Libre: The melting candle

2012 is a remarkable year for me. I became a teacher. In that very year, I finished my bachelor’s degree, practiced my teaching skills as a teacher aide and passed the licensure examination before it gave way to my permanency as a public school teacher. In spite of the ghostly pessimism that is hunting this noble profession, I was filled with perseverance, idealism, and enthusiasm to prove that indeed teaching is a noble profession.

In my four years of service in that school I gained experiences I thought I would only hear or read from documentaries and books. I experienced being an adviser for a section with 72 students, with walls having large cracks and open windows. I also had a class in a makeshift classroom where we crammed ourselves in one area during rainy days, while transferring under a tree during the warm days. I held classes in a chapel about a hundred meters from school. I taught subjects (not my field of specialization) which required me to study again and improvise most of the activities suggested in the textbooks because websites don’t work in a place where even searching phone signal is a treasure hunt.

Surely, those are anecdotes which are not new to most of us. In my four years as a high school teacher in one of the barangays of Calatrava, I realized that teaching is more than just transferring knowledge or guiding students in discovering their potentials. It is a very demanding profession which requires more than just the intellectual side of a teacher. Aside from the personal problems that teachers have to deal with, they have to assume the responsibility of somehow filling the gaps and needs of the school while standing as parents to more than a hundred students a day, each with his own troubles to tell. Teachers even sacrifice family time to prioritize work related concerns. Teachers assume all other responsibilities in accordance to the needs of their students. I realized that choosing the vocation and profession of teaching does not only require passion and inspiration, it requires conviction above all. It is a very challenging task, and with all honesty, a difficult one.

As the years advance, curriculum’s modified, systems change and those who are in the office come and go, but the concerns of today’s teachers seem to be clearer than the echo of those who have spoken before them. One of those concerns is salary increase. Do teachers get enough?
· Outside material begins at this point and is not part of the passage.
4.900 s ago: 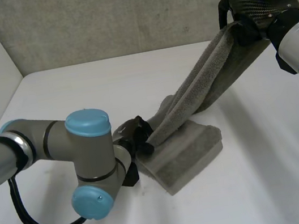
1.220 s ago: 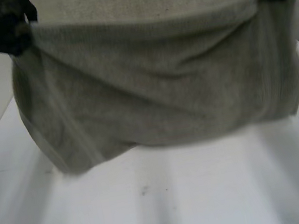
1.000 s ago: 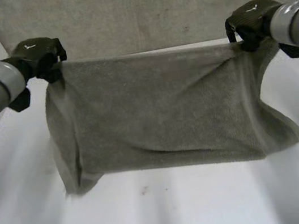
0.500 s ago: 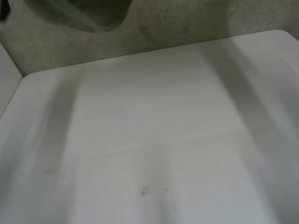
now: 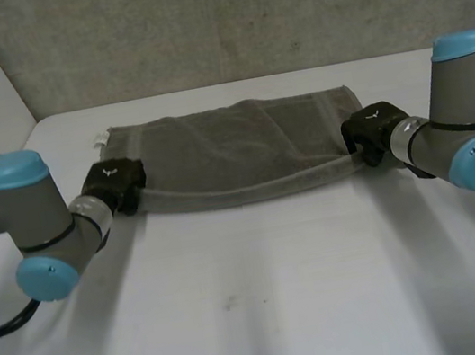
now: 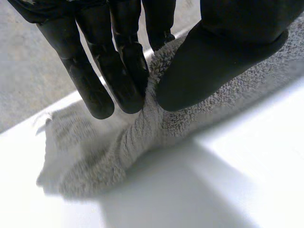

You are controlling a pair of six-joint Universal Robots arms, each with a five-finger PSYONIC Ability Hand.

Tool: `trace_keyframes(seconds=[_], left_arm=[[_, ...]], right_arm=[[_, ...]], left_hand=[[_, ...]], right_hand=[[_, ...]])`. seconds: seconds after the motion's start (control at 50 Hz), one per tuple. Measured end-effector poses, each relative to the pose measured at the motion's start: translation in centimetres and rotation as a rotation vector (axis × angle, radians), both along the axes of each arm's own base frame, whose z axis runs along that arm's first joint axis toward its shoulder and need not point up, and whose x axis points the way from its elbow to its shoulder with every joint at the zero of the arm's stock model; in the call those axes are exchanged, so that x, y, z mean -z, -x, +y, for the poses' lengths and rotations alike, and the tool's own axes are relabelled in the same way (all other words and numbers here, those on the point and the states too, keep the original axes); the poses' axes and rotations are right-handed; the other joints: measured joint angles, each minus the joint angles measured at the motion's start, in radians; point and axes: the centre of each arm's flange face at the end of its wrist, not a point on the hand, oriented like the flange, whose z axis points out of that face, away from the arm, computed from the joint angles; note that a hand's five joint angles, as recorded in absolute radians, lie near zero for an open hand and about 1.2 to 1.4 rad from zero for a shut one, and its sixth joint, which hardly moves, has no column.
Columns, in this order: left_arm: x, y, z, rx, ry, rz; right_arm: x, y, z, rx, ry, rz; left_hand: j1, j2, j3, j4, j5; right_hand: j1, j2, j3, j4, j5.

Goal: Fold the towel.

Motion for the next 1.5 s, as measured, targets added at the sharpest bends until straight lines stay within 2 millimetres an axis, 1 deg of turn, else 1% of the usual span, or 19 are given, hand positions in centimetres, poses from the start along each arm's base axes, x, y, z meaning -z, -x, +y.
trace_keyframes(seconds=[0.16,0.18,0.34,0.44,0.5,0.58,0.66,0.74,0.76,0.84,0.9,1.02,1.16,1.28,1.3,1.34,1.36,1.38,1.5], left_arm=[[-1.8,-1.0,3.2,0.021,-0.011,-0.057],[-2.8,-1.5,4.8,0.028,-0.011,-0.077],[-6.0,-4.6,11.7,0.046,-0.038,-0.215],[-8.1,-5.8,14.8,0.074,0.004,-0.326],[-9.1,-6.0,15.2,0.090,0.057,-0.367],[-9.6,-5.7,14.2,0.109,0.114,-0.376],[-8.8,-4.5,11.5,0.135,0.155,-0.365],[-6.9,-2.8,7.4,0.157,0.190,-0.354],[-6.9,-2.8,7.4,0.157,0.190,-0.354],[-4.3,-1.0,2.3,0.157,0.230,-0.348],[-3.5,-0.7,1.0,0.153,0.239,-0.347],[-0.6,0.5,-3.8,0.141,0.283,-0.342],[0.8,1.1,-6.1,0.133,0.329,-0.334],[1.4,1.5,-6.8,0.136,0.346,-0.330],[1.5,1.7,-6.7,0.140,0.347,-0.330],[1.6,2.0,-6.6,0.146,0.348,-0.329],[1.6,2.3,-6.4,0.153,0.349,-0.329],[1.5,2.5,-6.3,0.156,0.350,-0.328],[-0.1,3.4,-5.7,0.170,0.378,-0.314]], right_arm=[[-3.9,0.9,3.3,-0.032,0.009,0.018],[-5.2,1.6,5.0,-0.046,0.008,0.050],[-8.8,4.9,11.3,-0.092,-0.014,0.231],[-10.3,6.1,12.7,-0.115,0.042,0.309],[-10.7,6.1,12.4,-0.121,0.095,0.326],[-10.1,5.7,10.5,-0.122,0.185,0.331],[-8.3,4.9,7.6,-0.115,0.272,0.324],[-5.7,4.0,4.5,-0.112,0.336,0.314],[-5.7,4.0,4.5,-0.112,0.336,0.314],[-2.7,2.9,1.8,-0.115,0.378,0.303],[-1.9,2.6,1.2,-0.116,0.386,0.300],[0.7,1.8,-1.3,-0.106,0.415,0.294],[2.2,1.3,-2.4,-0.103,0.418,0.296],[2.9,1.0,-3.0,-0.086,0.419,0.304],[3.0,1.1,-3.2,-0.072,0.420,0.309],[3.0,1.1,-3.5,-0.053,0.422,0.315],[2.7,1.3,-3.7,-0.026,0.427,0.321],[2.6,1.3,-3.8,-0.015,0.429,0.322],[-1.1,2.3,-5.0,0.159,0.467,0.264]], left_hand=[[0.000,0.000,0.000,0.000,0.000],[0.000,0.000,0.000,0.000,0.000],[0.000,0.000,0.000,0.000,0.000],[0.000,0.001,0.000,0.000,0.000],[0.000,0.001,0.000,0.000,0.004],[0.000,0.001,0.000,0.000,0.004],[0.000,0.001,0.000,0.000,0.006],[0.000,0.001,0.000,0.000,0.008],[0.000,0.001,0.000,0.000,0.008],[0.000,0.001,0.000,0.000,0.008],[0.000,0.001,0.000,0.000,0.008],[0.000,0.001,0.000,0.000,0.008],[0.000,0.001,0.000,0.000,0.008],[0.000,0.002,0.000,0.000,0.008],[-0.290,-0.296,-0.295,-0.296,-0.269],[-0.489,-0.540,-0.510,-0.515,-0.491],[-0.763,-0.791,-0.781,-0.793,-0.763],[-0.848,-0.893,-0.892,-0.882,-0.856],[-0.984,-1.034,-1.032,-1.032,-0.991]], right_hand=[[0.000,0.000,0.000,0.000,0.000],[0.000,0.000,0.000,0.000,0.000],[0.000,0.000,0.000,0.000,0.000],[0.000,0.000,0.000,0.000,0.000],[0.000,0.000,0.000,0.000,0.000],[0.000,0.000,0.000,0.000,0.001],[0.000,0.000,0.000,0.000,0.002],[0.000,0.000,0.000,0.000,0.002],[0.000,0.000,0.000,0.000,0.002],[0.000,0.000,0.000,0.000,0.003],[0.000,0.000,0.000,0.000,0.003],[0.000,0.000,0.000,0.000,0.003],[0.000,0.000,0.000,0.000,0.004],[-0.049,-0.046,-0.048,-0.030,-0.026],[-0.392,-0.391,-0.388,-0.363,-0.330],[-0.645,-0.619,-0.611,-0.612,-0.568],[-0.872,-0.842,-0.838,-0.821,-0.778],[-0.998,-0.882,-0.887,-0.889,-0.855],[-1.178,-1.019,-1.024,-1.021,-0.991]])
One must consider these: a lot of those who take education course are not born with silver spoon in the mouth. Many of them have to take over the role of being the breadwinner of the family. Some of them have to assume the responsibility of their parents in sending their siblings to school. Others have to pay debts their parents acquired to support their studies, something that they have to pay before they could even get their first salary.

Teaching is not just about money, indeed. There are certain things that money cannot buy such as the selflessness and loyalty of a teacher to his or her job. There is a sense of fulfilment in this job that makes teachers enduring. But one must face the fact that in times of financial crisis, a teacher is just like any other normal entity that needs money. Teachers have basic needs to survive.

Perhaps, teaching is not just a noble profession. It is also a heroic profession. It is a task of facing battles against ignorance. It is a task of facing the personal battles of each learner while resolving their own personal battles in life.

There is a famous quotation by an anonymous author which is often presented in seminars and talks for teachers. It says, “A good teacher is like a candle, it consumes itself to light the way for others.” If teachers are candles that consume themselves, there will come a time when they would completely melt away, consumed, exhausted, and burnt out. Let them burn brighter without being destroyed. They need support.